De Mos subsequently opened talks with VVD, CDA and Denk, still led by Aboutaleb. Constructive talks between the four parties continued throughout June. Nevertheless, asylum accommodation remained a point of contention, with Heart for The Hague insisting on phasing out all accommodation, while Denk had previously stated that compliance with the Dispersal Act was non-negotiable. On 3 July, media reported the four parties had reached an agreement, and had drawn up a list of ten new aldermen.

On 10 July, the four parties presented their coalition agreement. On asylum accommodation, the agreement includes the scrapping of a contentious asylum accommodation location, and relocation to smaller alternatives.
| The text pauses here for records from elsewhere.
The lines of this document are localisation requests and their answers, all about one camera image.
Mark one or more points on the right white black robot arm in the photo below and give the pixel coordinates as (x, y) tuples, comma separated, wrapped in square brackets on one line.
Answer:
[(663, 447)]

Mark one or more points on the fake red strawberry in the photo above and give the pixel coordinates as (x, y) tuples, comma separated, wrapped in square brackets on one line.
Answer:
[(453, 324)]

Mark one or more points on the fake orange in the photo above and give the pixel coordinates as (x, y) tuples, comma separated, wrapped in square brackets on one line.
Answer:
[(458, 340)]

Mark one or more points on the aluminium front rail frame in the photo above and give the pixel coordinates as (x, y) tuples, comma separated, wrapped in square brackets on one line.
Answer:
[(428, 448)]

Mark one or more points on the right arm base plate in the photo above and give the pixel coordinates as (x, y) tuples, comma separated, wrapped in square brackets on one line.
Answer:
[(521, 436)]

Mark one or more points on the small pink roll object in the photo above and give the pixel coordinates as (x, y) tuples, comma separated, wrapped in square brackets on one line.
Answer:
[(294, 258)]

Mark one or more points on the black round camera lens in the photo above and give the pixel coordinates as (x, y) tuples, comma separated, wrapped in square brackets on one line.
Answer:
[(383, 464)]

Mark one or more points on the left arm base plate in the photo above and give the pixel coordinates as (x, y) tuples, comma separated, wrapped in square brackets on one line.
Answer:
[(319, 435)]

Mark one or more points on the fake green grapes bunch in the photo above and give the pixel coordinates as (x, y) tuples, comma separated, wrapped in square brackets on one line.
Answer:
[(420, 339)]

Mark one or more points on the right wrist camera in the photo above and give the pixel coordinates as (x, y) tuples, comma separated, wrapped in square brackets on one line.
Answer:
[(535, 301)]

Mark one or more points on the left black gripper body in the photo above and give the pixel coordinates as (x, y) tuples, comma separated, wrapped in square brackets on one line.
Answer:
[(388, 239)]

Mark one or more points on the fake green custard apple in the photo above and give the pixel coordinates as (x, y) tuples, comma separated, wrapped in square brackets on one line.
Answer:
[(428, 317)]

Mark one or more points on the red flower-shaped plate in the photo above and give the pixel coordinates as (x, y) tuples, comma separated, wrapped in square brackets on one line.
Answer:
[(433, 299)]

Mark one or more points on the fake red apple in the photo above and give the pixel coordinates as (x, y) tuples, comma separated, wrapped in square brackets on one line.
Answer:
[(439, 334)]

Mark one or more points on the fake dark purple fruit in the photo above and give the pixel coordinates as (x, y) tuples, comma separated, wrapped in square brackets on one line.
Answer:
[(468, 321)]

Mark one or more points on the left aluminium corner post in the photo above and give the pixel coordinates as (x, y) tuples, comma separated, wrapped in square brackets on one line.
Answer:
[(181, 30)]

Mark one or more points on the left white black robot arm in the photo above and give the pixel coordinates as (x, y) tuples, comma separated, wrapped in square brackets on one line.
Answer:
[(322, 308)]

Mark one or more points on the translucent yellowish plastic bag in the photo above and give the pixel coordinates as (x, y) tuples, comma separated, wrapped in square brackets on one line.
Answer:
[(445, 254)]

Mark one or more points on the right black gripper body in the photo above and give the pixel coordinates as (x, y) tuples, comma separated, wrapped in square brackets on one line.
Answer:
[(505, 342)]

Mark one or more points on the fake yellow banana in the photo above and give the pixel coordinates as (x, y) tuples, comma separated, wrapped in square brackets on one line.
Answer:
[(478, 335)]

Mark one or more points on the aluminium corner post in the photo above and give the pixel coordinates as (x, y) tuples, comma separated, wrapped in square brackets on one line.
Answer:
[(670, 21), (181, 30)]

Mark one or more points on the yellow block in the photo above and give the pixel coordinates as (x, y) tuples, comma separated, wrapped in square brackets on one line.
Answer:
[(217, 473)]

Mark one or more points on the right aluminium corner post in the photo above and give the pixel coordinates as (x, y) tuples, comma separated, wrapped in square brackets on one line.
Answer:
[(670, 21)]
The coalition intends to comply with the Dispersal Act, but to lobby for its amendment at the national government in order to alleviate pressure on the city. With regard to transport, the coalition aims to halt the extension of parking fees and add additional parking spaces in specific areas. With respect to housing, the agreement retains the existing ambition of building 4,000 new homes per year, and hints at plans to reach 6,000. The housing ambition will include fewer social housing units, mid-range rental properties and affordable owner-occupied homes, and more private-sector homes. It also includes plans to give priority on the housing market to key professional groups, such as teachers, police officers and healthcare workers.
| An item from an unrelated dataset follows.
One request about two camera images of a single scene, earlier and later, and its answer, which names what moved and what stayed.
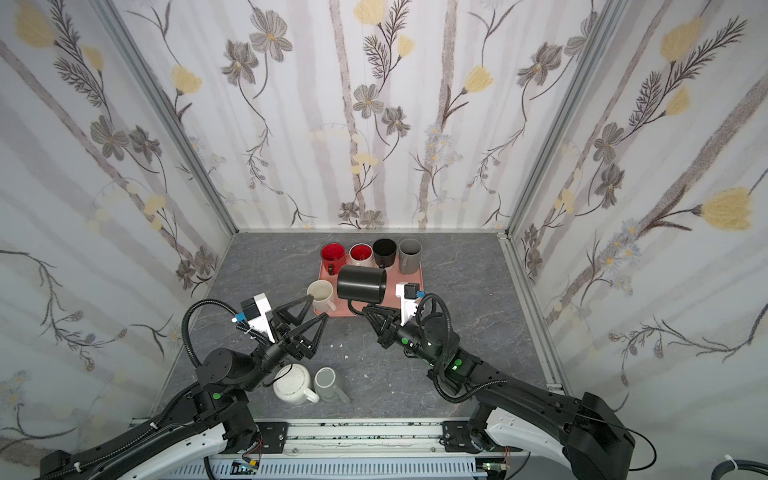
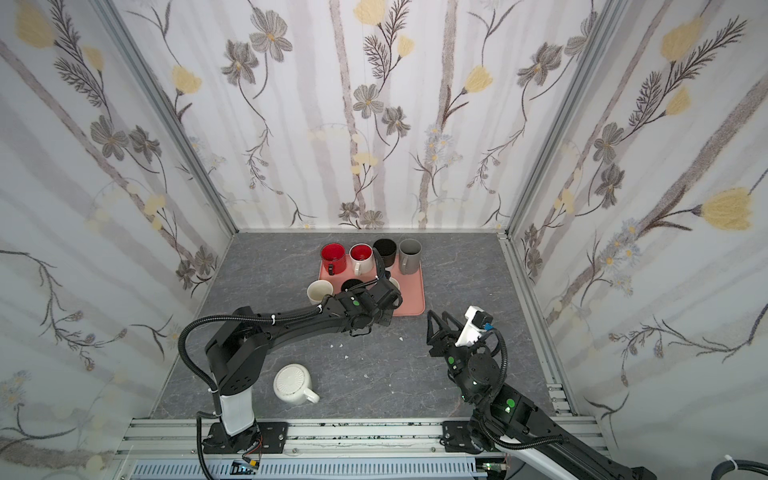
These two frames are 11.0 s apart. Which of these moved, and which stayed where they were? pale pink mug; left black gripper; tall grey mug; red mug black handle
Moved: left black gripper
Stayed: tall grey mug; red mug black handle; pale pink mug
The new municipal executive took office on 16 July. Among the ten aldermen are the four party leaders, municipal councillors Arjen Dubbelaar (HvDH), Ralf Sluijs (HvDH) and Adeel Mahmood (Denk), and Mariëtte van Leeuwen (HvDH), who had served as provincial executive for the Farmer–Citizen Movement (BBB). The opposition criticised HvDH's nomination of former municipal civil servant Henk Harms, who resigned as the director of the city's urban development department in 2020 following an integrity inquiry. In the investiture vote on 16 July, Harms' appointment was supported by a narrow majority of 25 councillors; other nominees were supported by large majorities.